The other (but not unrelated) possible reason for the difference in information structure in these sentences is differing ideas about the purpose of obituaries in a newspaper. The US structure seems to be treating the obit as news--so the main point has to be made in the first sentence, and that main point is the news of someone's death. The UK structure seems to be more about presenting a remembrance of the deceased. Like UK funerals, UK obituaries can also be quite a while after the person has actually died.
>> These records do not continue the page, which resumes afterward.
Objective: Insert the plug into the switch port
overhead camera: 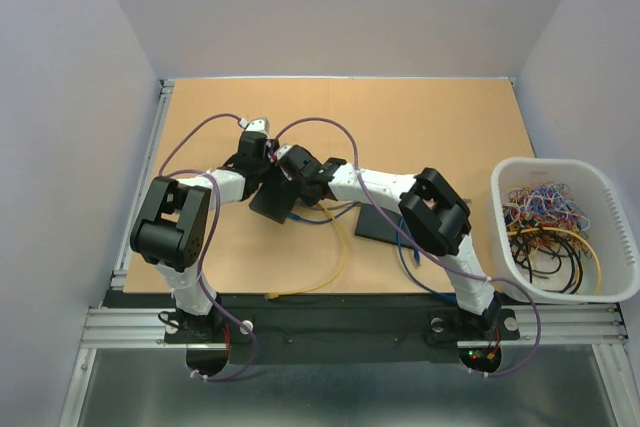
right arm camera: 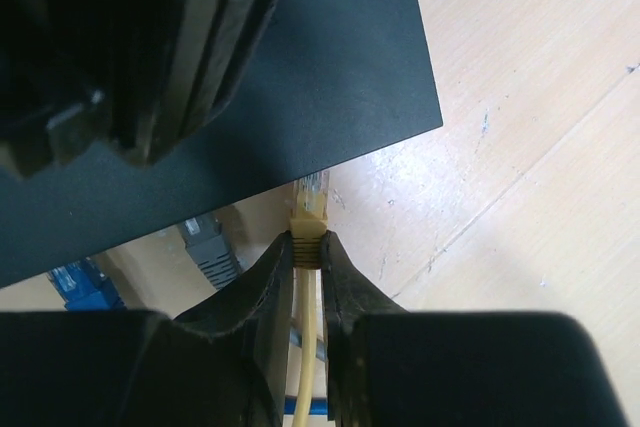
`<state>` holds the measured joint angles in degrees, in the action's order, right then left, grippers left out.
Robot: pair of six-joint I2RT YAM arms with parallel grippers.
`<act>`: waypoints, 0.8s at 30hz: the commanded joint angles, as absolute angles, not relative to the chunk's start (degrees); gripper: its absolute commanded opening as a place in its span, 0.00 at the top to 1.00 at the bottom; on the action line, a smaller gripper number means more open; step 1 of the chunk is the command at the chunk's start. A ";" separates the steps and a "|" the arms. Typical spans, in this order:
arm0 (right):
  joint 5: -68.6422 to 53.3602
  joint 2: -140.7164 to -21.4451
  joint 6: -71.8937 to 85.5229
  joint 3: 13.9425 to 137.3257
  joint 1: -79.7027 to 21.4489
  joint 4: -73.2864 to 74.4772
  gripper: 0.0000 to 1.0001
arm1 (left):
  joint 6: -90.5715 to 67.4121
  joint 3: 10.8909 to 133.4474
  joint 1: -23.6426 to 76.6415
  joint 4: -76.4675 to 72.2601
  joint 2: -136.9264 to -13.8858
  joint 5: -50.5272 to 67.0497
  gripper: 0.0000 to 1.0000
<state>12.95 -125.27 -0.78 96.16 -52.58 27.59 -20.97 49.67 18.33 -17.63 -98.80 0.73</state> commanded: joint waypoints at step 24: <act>9.58 -114.52 -7.65 81.56 -54.05 0.44 1.00 | -19.51 51.94 21.62 -17.75 -105.29 18.54 0.44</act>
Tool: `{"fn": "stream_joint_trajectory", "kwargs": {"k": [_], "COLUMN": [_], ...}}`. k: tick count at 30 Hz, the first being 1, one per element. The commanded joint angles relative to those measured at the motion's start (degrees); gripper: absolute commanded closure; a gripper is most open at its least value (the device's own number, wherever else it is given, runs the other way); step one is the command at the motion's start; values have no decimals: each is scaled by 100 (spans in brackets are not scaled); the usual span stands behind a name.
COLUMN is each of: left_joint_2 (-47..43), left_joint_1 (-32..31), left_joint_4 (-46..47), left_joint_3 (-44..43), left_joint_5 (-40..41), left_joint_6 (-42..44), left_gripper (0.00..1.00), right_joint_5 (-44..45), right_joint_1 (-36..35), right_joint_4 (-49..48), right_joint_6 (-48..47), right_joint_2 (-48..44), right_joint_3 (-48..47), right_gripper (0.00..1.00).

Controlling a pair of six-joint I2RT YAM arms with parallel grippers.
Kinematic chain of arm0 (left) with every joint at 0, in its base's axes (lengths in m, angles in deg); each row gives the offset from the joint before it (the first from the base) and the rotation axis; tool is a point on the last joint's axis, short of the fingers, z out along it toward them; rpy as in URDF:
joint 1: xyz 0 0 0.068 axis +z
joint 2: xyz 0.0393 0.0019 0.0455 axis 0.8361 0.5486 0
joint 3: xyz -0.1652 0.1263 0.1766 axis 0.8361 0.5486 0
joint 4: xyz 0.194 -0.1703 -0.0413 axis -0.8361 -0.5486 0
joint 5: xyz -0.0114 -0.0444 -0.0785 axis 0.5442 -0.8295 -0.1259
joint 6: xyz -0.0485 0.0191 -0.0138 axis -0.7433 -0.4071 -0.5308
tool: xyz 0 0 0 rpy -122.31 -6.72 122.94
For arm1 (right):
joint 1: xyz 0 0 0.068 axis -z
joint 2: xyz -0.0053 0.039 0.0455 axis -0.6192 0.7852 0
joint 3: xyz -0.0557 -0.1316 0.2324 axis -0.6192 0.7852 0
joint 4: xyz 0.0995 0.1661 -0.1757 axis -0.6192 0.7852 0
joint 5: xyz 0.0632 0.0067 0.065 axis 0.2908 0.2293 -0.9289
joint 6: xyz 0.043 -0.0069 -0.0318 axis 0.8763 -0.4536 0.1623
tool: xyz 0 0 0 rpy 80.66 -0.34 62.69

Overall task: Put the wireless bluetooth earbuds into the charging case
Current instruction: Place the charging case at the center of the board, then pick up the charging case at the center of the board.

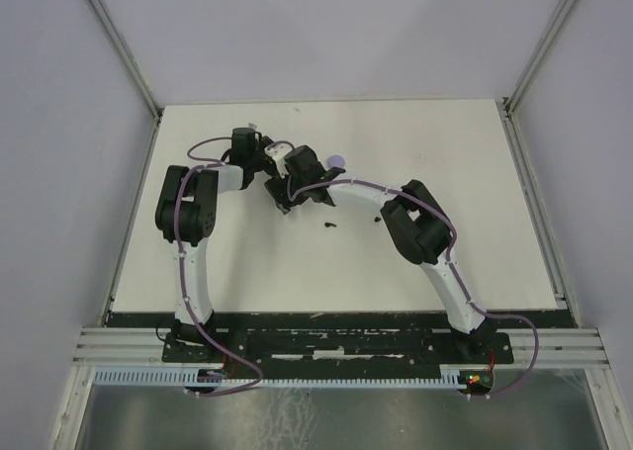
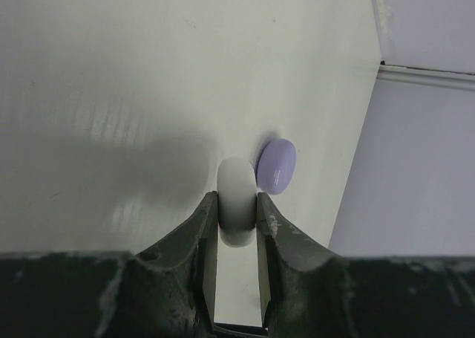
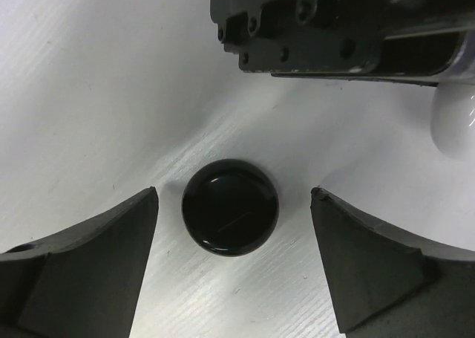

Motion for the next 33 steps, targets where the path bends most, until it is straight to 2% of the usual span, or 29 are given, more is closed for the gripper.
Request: {"fn": "stream_joint_trajectory", "kwargs": {"k": [1, 9, 13, 24, 29, 33], "left_joint_2": [10, -61, -127, -498, -789, -1033], "left_joint_1": [31, 34, 41, 77, 135, 143], "left_joint_4": [-20, -112, -115, -115, -115, -115], "left_joint_3": [-226, -160, -83, 211, 446, 591], "left_joint_5": [23, 26, 18, 14, 13, -33], "left_joint_6": [289, 355, 355, 341, 354, 361], "left_gripper": [73, 59, 56, 54, 51, 49], "right_joint_5": [156, 273, 386, 327, 182, -262], "right_joint_1": [-70, -96, -95, -95, -72, 143], "right_joint_4": [-33, 179, 329, 293, 423, 402], "right_joint_6": [-128, -202, -149, -443, -1068, -1551], "right_joint_2": [57, 102, 106, -88, -406, -784], "right_joint_3": [-196, -286, -350, 1, 401, 978], "right_gripper": [9, 13, 18, 51, 52, 50]}}
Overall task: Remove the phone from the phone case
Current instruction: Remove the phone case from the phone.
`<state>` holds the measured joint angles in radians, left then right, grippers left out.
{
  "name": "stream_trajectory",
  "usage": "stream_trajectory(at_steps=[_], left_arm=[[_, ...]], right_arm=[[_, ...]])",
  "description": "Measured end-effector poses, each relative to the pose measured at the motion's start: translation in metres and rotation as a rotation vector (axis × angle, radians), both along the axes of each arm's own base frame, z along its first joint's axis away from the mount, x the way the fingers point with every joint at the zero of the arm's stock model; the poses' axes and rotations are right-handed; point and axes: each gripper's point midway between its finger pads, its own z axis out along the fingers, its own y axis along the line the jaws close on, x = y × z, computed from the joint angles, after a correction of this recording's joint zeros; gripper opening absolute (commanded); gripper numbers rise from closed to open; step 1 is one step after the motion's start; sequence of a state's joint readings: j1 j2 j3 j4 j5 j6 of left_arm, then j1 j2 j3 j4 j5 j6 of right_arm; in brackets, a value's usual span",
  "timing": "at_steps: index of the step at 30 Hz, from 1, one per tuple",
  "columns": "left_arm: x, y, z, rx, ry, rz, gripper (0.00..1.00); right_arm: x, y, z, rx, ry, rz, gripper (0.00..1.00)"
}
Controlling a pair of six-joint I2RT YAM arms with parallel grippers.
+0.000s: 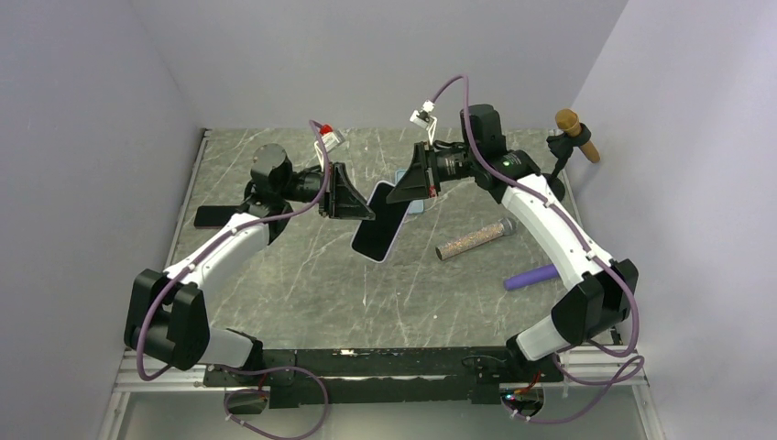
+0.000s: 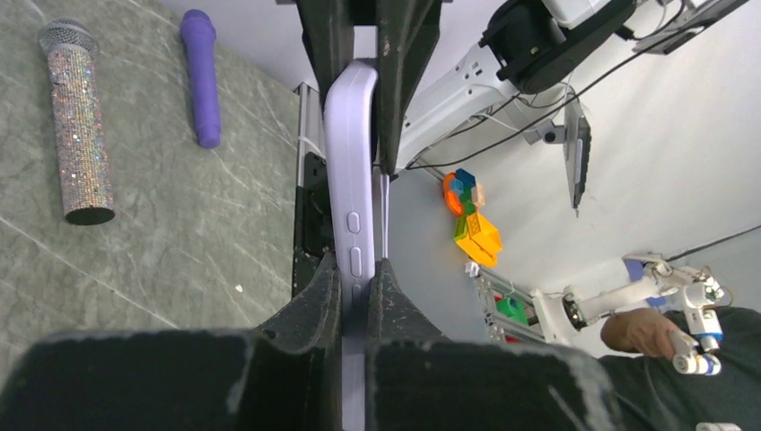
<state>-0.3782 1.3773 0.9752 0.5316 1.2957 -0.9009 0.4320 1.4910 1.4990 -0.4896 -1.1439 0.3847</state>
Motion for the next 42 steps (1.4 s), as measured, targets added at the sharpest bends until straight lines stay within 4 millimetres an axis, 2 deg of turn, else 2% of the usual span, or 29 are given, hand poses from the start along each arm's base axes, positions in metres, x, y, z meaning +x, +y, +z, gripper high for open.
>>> stream_trajectory(at_steps=[3,4,6,9,10,12,16,19,22,27,29,36,42], left_arm=[[0.000,0.001,0.000,0.009,0.016,0.002,0.00],[0.001,0.001,-0.001,0.011,0.024,0.006,0.04],[0.003,0.002,-0.001,0.013,0.029,0.019,0.32],[0.012,0.008,0.005,0.004,0.017,0.082,0.64],[0.017,0.012,0.010,-0.003,0.015,0.118,0.72],[0.029,0.026,0.021,-0.026,-0.004,0.213,0.76],[0.042,0.053,0.043,-0.070,-0.060,0.394,0.75],[0.038,0.061,0.052,-0.100,-0.087,0.472,0.72],[0.035,0.064,0.050,-0.129,-0.071,0.507,0.76],[0.040,0.063,0.010,-0.140,0.092,0.548,0.80],[0.039,0.057,0.004,-0.132,0.126,0.541,0.78],[0.030,0.042,0.014,-0.170,0.114,0.499,0.61],[0.039,0.039,0.017,-0.211,0.132,0.492,0.67]], right_arm=[[0.003,0.004,-0.006,-0.015,0.003,-0.006,0.00],[0.004,0.004,-0.007,-0.018,0.001,-0.013,0.00],[0.006,0.005,-0.007,-0.018,0.005,-0.024,0.00],[0.009,0.007,-0.007,0.005,0.026,-0.050,0.00],[0.011,0.006,-0.008,0.014,0.037,-0.070,0.00],[0.015,0.005,-0.011,0.035,0.080,-0.102,0.00],[0.042,-0.009,-0.009,0.107,0.146,-0.227,0.00],[0.065,-0.022,-0.005,0.185,0.190,-0.340,0.00],[0.083,-0.032,-0.003,0.288,0.242,-0.429,0.00],[0.095,-0.029,0.009,0.430,0.278,-0.448,0.00],[0.099,-0.028,0.016,0.477,0.274,-0.448,0.00],[0.098,-0.028,0.035,0.562,0.246,-0.442,0.00],[0.095,-0.027,0.039,0.576,0.238,-0.431,0.00]])
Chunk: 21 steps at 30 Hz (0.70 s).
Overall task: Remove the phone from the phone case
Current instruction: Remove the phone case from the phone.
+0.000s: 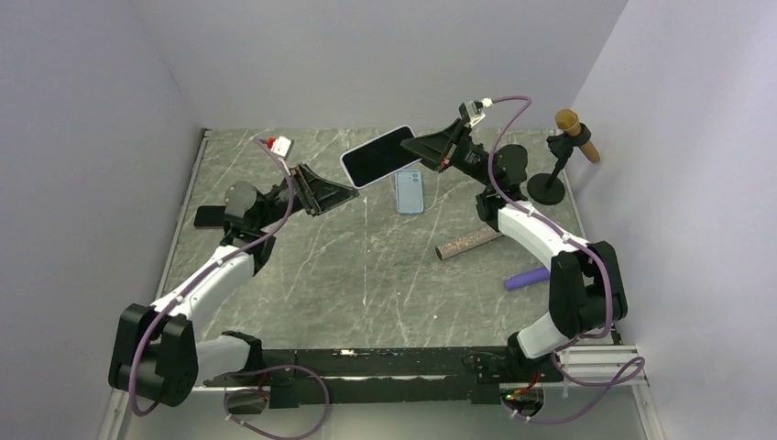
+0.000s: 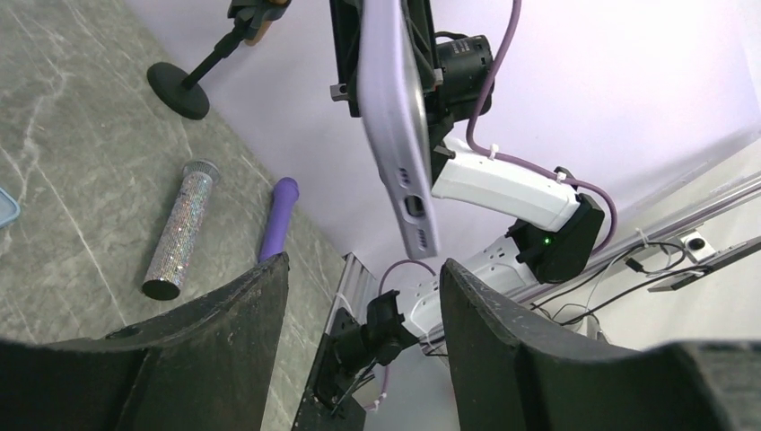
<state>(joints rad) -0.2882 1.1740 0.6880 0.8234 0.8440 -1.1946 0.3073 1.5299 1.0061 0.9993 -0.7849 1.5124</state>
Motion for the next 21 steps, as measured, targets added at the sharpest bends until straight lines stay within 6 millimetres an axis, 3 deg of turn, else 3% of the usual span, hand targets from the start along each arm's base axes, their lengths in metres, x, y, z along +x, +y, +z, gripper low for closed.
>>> stream_trajectory(at_steps=[2,7,17,21], left_arm=[[0.0025,-0.0021,-0.0030,-0.002,0.014,-0.003,0.65],[0.0014,-0.0064,-0.0019,-0.006,0.022,-0.018,0.50],[-0.0017,-0.0093,0.0046,-0.019,-0.006,-0.031,0.41],[-0.0011,-0.0102,0.0047,-0.025,-0.003,-0.036,0.33]], right_arm=[[-0.0012,0.0015,-0.0003,0.000,0.000,0.004,0.00],[-0.0031,0.0047,-0.0012,0.001,0.002,0.009,0.00],[-0.0033,0.0060,-0.0034,0.008,0.006,0.002,0.00],[-0.0045,0.0080,-0.0034,0.007,0.004,0.005,0.00]])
Yesterday's (17 November)
Guardian, for example, has an obituary for a marine biologist who died on 27 October. (The other two obits are in their 'Other Lives' series of obituaries for people who might not be famous, but who were really decent people--in this case a disability activist and a
head teacher [AmE
school principal]. These are written by friends/family of the deceased, and don't give birth/death dates.) An obituary published two weeks after a death is not 'news' in the same sense as one published within a couple of days, so it seems to be serving the purpose of remarking on the person and their death, rather than reporting it. UK obituaries have the reputation of being more colo(u)rful than their American counterparts, and this remembrance-rather-than-reporting element probably has a lot to do with the development of that tradition.
Reading about this reminded me of a query from reader Bill P some time ago, which also has to do with the order of information in UK and US newspapers. Bill wrote:
Am I right in thinking that American newspapers routinely say "rising to 112 from 111" whereas the British usage is likelier to be "rising from 111 to 112"?
Since I don't read the finance pages as thoroughly as I read the obituaries, this didn't ring a bell for me. So Bill kindly sent a couple of examples:
First the hard economic facts: The Conference Board this morning said its Consumer Confidence Index fell to 95.6 from a revised 99.5 in September. [I don't know which paper this came from, but Bill says it's from a US paper]
In Mexico, for example, ...inflation fell from 35 per cent to 7 per cent. [Financial Times, UK]
The link between obituaries and these examples is rather tenuous, but what they have in common is a difference in journalistic style with respect to what information should receive attention. The UK style, as Bill has identified it, is chronological in nature: it started at X and now it's at Y. The US style puts the current information before the old: it's at X now, as opposed to the Y it used to be. Checking a couple of newspaper sites shows that Bill's observation of the 'to...from' construction does indeed seem to be an AmE style. I searched (using Google) the
Guardian (UK) and the
Boston Globe (US) sites for "fell from * per( )cent to" and "fell to * per( )cent from". The * is a wildcard, and I found both
per cent and
percent on the
Guardian site and
percent on the
Globe site:
| Guardian-UK
| Globe-US |
fell from...to | 50
| 8 |
fell to...from
| 4
| 862 |
All of the to...from cases on the Guardian website were 'feed articles' from Reuters. While this is a UK-based news agency, it may be more likely that the writers are from other countries/news organi{s/z}ations. (The locales of the three feeds I could see were Istanbul, Paris and Washington, DC.)
So--well spotted, Bill! Can any journalists out there tell us whether or not to...from/from...to ordering is something that is taught to journalists (as part of a paper's style guide, etc.)? Or is it something that one picks up without reali{s/z}ing it?